Entries taken from a collection

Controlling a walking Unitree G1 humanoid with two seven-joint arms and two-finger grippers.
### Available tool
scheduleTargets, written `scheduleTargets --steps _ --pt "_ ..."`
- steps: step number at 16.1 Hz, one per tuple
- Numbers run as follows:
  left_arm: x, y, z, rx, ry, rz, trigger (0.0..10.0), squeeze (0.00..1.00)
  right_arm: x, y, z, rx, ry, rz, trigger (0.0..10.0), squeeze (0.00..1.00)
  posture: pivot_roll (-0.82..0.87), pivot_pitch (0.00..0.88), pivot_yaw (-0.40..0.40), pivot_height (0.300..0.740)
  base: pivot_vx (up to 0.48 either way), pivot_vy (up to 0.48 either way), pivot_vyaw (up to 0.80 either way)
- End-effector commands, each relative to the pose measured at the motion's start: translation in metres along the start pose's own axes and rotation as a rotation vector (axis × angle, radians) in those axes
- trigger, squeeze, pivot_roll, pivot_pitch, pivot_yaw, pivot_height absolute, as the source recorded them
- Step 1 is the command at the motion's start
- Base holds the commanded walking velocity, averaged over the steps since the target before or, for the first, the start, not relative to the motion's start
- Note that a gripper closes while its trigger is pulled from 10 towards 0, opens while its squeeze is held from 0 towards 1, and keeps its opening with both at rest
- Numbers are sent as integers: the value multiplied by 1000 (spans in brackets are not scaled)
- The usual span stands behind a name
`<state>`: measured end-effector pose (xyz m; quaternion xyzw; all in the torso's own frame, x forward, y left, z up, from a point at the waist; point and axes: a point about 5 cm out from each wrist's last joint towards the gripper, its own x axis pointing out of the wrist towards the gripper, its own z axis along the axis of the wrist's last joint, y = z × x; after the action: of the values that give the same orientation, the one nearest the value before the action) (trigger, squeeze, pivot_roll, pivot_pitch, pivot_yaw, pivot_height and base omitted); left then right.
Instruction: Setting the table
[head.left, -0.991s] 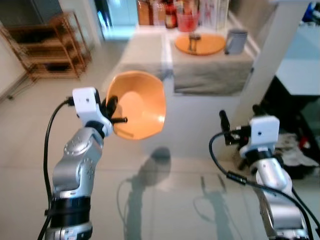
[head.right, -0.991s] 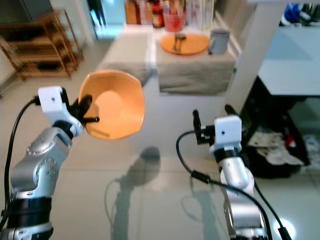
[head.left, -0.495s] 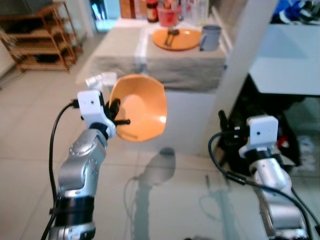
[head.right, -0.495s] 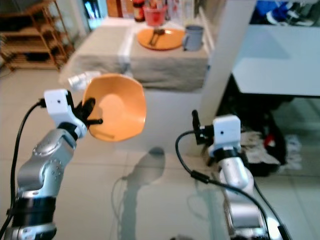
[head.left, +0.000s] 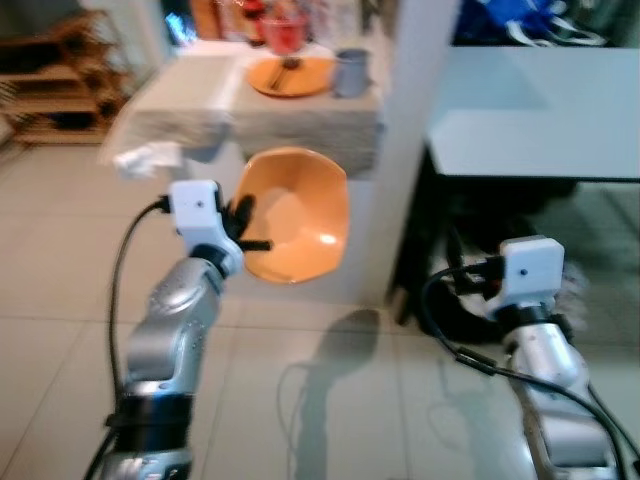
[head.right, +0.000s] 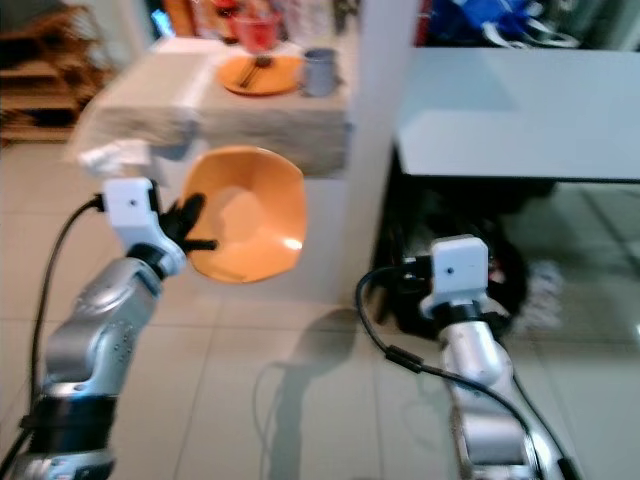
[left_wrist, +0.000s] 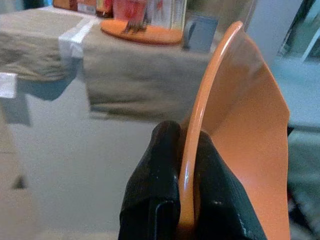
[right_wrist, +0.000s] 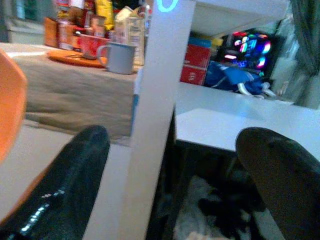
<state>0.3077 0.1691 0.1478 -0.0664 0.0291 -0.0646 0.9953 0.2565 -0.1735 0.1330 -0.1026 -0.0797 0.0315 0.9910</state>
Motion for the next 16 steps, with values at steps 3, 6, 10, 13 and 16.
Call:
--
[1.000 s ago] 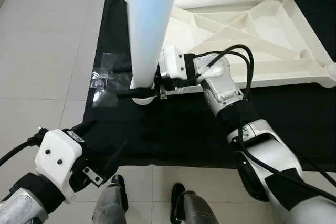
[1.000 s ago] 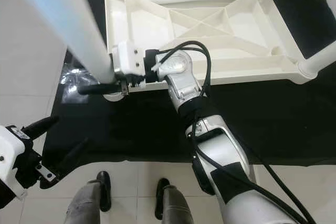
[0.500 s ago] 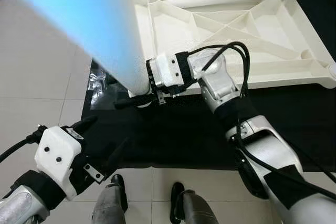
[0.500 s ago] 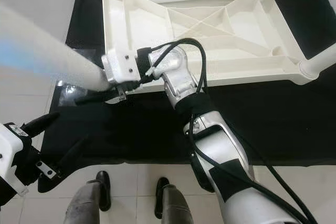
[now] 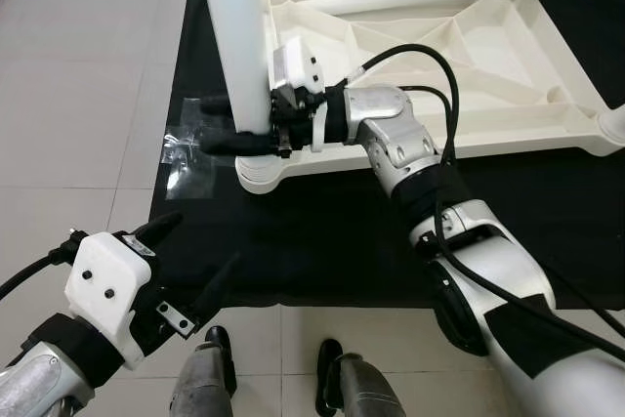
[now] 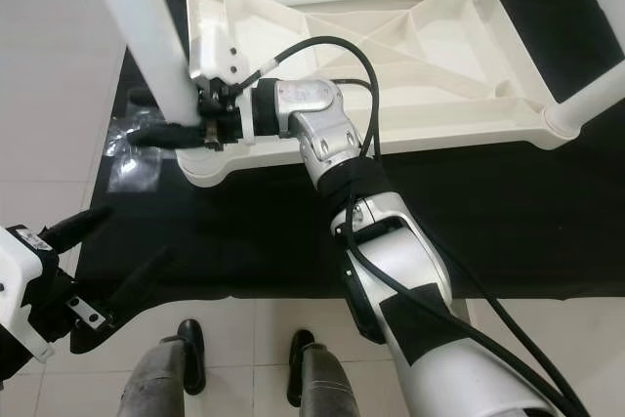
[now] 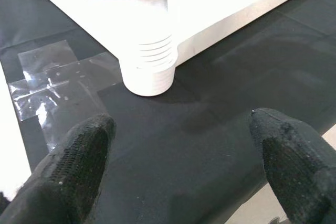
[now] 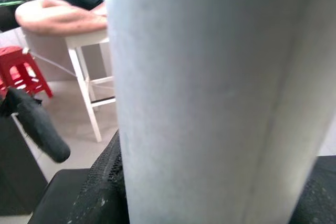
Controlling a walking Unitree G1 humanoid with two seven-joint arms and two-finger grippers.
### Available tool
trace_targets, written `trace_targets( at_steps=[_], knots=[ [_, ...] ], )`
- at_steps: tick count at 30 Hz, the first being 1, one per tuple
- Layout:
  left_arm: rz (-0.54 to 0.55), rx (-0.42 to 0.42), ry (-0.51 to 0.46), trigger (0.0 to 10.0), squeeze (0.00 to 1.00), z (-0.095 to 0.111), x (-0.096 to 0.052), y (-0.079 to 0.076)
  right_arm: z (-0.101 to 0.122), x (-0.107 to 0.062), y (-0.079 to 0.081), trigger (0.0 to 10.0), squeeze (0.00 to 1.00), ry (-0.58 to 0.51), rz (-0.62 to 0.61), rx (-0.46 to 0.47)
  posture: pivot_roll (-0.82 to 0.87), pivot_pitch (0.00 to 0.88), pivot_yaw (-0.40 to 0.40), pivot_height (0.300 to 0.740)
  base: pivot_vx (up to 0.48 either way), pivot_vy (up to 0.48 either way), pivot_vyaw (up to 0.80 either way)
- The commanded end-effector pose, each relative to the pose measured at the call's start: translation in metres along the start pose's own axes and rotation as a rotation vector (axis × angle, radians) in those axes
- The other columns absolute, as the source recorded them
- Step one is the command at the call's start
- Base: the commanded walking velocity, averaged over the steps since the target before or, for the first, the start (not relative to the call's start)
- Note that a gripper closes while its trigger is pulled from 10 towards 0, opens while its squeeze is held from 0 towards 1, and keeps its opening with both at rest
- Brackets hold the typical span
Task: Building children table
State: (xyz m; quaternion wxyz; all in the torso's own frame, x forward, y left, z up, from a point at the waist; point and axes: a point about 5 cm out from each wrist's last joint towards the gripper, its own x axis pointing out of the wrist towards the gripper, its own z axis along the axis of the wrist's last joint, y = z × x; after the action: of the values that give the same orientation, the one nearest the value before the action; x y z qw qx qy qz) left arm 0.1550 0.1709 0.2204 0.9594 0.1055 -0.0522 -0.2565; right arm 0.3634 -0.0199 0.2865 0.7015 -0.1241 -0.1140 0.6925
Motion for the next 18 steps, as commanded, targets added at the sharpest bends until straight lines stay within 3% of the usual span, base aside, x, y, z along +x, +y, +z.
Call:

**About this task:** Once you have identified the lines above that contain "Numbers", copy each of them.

**Response box:**
- Numbers run as follows:
- Numbers are sent as integers: the value multiplied by 1000 (spans in brackets are not scaled)

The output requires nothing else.